Age-related Macular Degeneration – What you need to know
Age-related macular degeneration (AMD) is the leading cause of irreversible vision loss among Americans age 50 and older and likely affects over 30,000 individuals in Naples. This condition causes damage to the macula, a small spot near the center of the retina, which is a tissue that lines the inside back portion of the eye similar to wallpaper.
The macula is composed of millions of light-sensing cells that provide sharp, central vision. It is the most sensitive part of the retina, which turns light into electrical signals that are sent through the optic nerve to the brain, where they are translated into the images we see.
As AMD progresses, a blurred area near the center of vision is a common symptom. Over time, the blurred area may grow larger and blank spots may develop in the central vision. AMD by itself does not lead to total blindness, however, the loss of central vision in AMD can interfere with simple everyday activities, such as the ability to drive, read, and write.
Age is a major risk factor for AMD. The disease is most likely to occur after age 55. Other risk factors for AMD include smoking, Caucasian race, positive family history for the condition, and even elevated blood pressure and cholesterol may play a role.
AMD is most often diagnosed prior to the development of visual symptoms, when a retina specialist performs a dilated eye exam and examines the person’s macula. This is why it is important for everyone over age 55 to have yearly, dilated eye examinations. In addition to checking visual acuity during the eye exam, the ophthalmologist will perform an Amsler grid evaluation. Changes in central vision may cause the lines in the grid to disappear or appear wavy, a sign of AMD. An optical coherence tomography test will also be performed during the visit. This quick and painless imaging modality projects light waves onto the macula, creating an image of your macula at a microscopic level. This is one of the most sensitive ways of diagnosing AMD in its earliest form.

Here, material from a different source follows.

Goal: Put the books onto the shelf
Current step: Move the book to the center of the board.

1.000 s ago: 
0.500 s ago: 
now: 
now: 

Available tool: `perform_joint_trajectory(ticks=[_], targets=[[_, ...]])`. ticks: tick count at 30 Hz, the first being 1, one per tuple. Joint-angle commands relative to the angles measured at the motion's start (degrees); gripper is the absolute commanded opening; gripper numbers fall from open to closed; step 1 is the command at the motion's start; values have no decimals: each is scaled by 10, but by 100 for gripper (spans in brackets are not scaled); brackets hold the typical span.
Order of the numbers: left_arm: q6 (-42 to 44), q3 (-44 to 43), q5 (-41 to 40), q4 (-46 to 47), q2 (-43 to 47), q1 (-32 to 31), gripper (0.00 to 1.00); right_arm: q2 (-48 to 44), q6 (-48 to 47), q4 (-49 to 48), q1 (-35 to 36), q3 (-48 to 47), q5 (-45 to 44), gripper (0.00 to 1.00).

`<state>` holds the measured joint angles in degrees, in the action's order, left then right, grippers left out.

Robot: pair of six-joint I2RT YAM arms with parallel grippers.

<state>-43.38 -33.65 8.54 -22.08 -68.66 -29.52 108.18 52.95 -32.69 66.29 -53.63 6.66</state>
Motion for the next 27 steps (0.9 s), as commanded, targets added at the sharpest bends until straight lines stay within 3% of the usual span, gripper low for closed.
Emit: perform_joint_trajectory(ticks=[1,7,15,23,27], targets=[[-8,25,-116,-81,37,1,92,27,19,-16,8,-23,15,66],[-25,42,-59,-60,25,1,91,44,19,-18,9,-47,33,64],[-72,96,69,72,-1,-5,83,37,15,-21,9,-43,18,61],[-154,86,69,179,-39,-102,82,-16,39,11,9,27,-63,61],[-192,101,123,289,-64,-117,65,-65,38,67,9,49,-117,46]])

During the eye exam, the retina specialist will look for drusen, which are yellow deposits under the macula. Most people develop some very small drusen as a normal part of aging. The presence of medium drusen indicates the first stage of AMD, known as early AMD. People with early AMD typically do not have vision loss. Another sign of AMD is the appearance of pigmentary changes under the retina. The development of these changes and the presence of large drusen are indicative of progression to intermediate AMD. Most people with intermediate AMD will not experience any symptoms.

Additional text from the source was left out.